To co lubimy najbardziej, cena i oczekiwania w dół. Schodząc poniżej poziomu 30-35 tys. zł netto wkraczamy na terytorium Chińskiej Republiki Ludowej i produktów często bardzo podobnych, ale ostatnimi czasy sprowadzanych na potęgę pod wszelakiej maści markami, w najróżniejszych kolorach i niestety bardzo często na własną odpowiedzialność – kupującego, bowiem sprzedający może w tak zwanym międzyczasie zwinąć manatki. Ofertę najłatwiej będzie przedstawić na przykładzie nieco bardziej ucywilizowanej marki Prokmar, która od jakiegoś czasu jest na rynku i póki co nigdzie się nie wybiera.

Chiński ciągnik z ludzką twarzą; rama, sprawdzony silnik i skrzynia, niska cena. Czy to recepta na pokonanie bardziej znanych i utytułowanych konkurentów?, fot. Otomoto

Model T25. Tak, wiem, iż ta nazwa jest jakby zajęta, ale spuśćmy na to zasłonę milczenia, oferuje autorski silnik Chengchai – będący kopią lub licencją któregoś z motorów japońskich o trzech cylindrach, pojemności 1,2 L i mocy 24 KM przy 2800 obr/min. Do tego mamy skrzynię 9×3, WOM z dwiema prędkościami i 750 kg udźwigu podnośnika.

Pompa układu roboczego ma wydatek 17 l/min zaś ciągnik waży 825 kg i kosztuje około 38,5 tys. zł netto. Na stole znajdują się także opcje dodatkowe: kabina, błotniki przednie, obciążniki, przedni TUZ, przedni WOM, ładowacz czy instalacja pneumatyczna a choćby klimatyzacja. Oczywiście w przypadku innych traktorów, jakie pojawiają się w ogłoszeniach, zwykle maszyna jest do sprzedania taka jak na zdjęciu, a więc może być odchudzona z opcji. Jednakże prawidłowością tych ofert zawsze będzie silnik 1,1-1,3 Mitsubishi (lub jego lokalna wariacja) skrzynia 9×3, rzadziej 6×2 z dość podobnym podnośnikiem – o ile nie tym samym w każdym ciągniku.

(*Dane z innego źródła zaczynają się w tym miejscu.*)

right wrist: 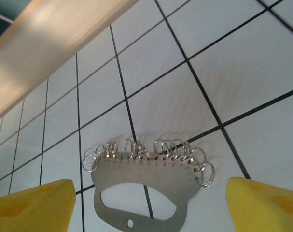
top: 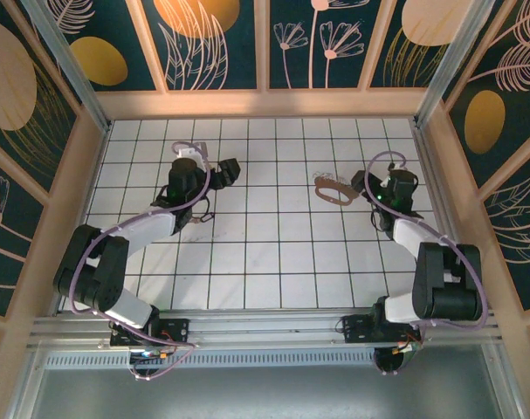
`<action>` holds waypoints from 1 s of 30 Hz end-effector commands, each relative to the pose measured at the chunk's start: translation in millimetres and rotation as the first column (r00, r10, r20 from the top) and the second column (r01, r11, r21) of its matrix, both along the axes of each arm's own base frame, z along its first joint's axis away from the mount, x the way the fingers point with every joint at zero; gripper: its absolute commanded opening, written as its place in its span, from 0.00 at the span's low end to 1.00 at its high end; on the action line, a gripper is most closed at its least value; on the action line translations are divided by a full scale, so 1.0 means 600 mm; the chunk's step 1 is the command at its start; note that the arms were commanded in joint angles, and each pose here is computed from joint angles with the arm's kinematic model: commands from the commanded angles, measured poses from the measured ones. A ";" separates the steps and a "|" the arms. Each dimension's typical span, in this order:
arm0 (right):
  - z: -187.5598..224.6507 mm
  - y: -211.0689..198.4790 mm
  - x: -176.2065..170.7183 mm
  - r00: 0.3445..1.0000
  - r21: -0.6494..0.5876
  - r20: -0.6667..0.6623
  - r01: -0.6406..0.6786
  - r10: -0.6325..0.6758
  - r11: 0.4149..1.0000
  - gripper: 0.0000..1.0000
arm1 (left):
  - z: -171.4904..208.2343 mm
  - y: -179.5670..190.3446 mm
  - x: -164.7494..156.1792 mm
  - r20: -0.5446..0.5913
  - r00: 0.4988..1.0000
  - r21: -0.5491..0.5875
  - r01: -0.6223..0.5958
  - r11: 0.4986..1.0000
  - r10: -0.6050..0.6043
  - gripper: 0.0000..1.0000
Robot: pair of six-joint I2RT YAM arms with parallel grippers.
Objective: Put the keys on the keyring
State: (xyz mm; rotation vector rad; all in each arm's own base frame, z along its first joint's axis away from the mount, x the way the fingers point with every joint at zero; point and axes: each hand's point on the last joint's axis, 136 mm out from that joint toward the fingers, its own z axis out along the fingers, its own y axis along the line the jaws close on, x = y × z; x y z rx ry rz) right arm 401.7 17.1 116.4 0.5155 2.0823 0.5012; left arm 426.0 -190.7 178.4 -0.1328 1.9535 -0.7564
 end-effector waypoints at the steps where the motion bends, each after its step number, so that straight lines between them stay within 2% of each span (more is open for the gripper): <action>1: 0.008 0.018 0.020 1.000 0.021 -0.016 -0.020 0.021 1.000 0.80 | 0.019 -0.006 0.011 0.021 1.000 -0.009 -0.003 1.000 0.003 0.97; 8: -0.007 0.086 0.059 0.990 0.028 -0.066 -0.123 0.124 0.992 0.76 | 0.025 0.001 0.019 0.019 0.999 0.040 -0.027 0.999 0.027 0.97; 13: -0.043 0.145 0.085 0.970 0.034 -0.141 -0.195 0.198 0.980 0.75 | 0.030 0.025 0.032 0.002 0.993 0.070 -0.119 0.990 0.119 0.97; 18: -0.084 0.194 0.087 0.947 0.054 -0.199 -0.247 0.253 0.967 0.73 | 0.053 0.026 0.030 0.018 0.992 0.048 -0.126 0.991 0.125 0.98; 30: -0.124 0.233 0.095 0.924 0.044 -0.256 -0.282 0.284 0.958 0.72 | 0.063 0.030 0.019 0.030 0.992 0.037 -0.125 0.991 0.124 0.98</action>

To co lubimy najbardziej traktor w pięciu smakach, odchudzone mięso à la Kubota okraszone lakierem Iseki-blue. To sprawdzony przepis, fot. fuxtec.pl

Jak w przypadku Wuboty 25KM! Tak, nie mogliśmy się powstrzymać, jest na rynku Wubota 4WD 25 KM i niestety jest inspirowana Kubotą jak w wyglądzie tak i w konfiguracji. Dlatego silnika i skrzyni nie ma co omawiać, dobrze wiecie, co napędza ten ciągnik. Jest tego za to znacznie mniej bo zaledwie 590 kg. Udźwig podnośnika to jakieś 300-400 kg, tak, diler choćby tego nie sprawdził, a producent nie podał. Ale czy to ważne, gdy maszyna kosztuje 23 495,93 zł netto? Taka bowiem cena widnieje aktualnie na stronie fuxtec.pl.

Tak właśnie prezentuje się aktualny przekrój przez jedne z najmniejszych, a z pewnością jedne z chętniej wybieranych małych ciągników, które coraz częściej znajdują nabywców, nie tylko jako maszyny podstawowe do specjalistycznej produkcji czy prac w ogrodach, stajniach lub ciasnych budynkach, ale chociażby z chęci posiadania maszyny placowej, do utrzymania porządku w obejściu. A już niebawem do tego grona ma dołączyć Ursus!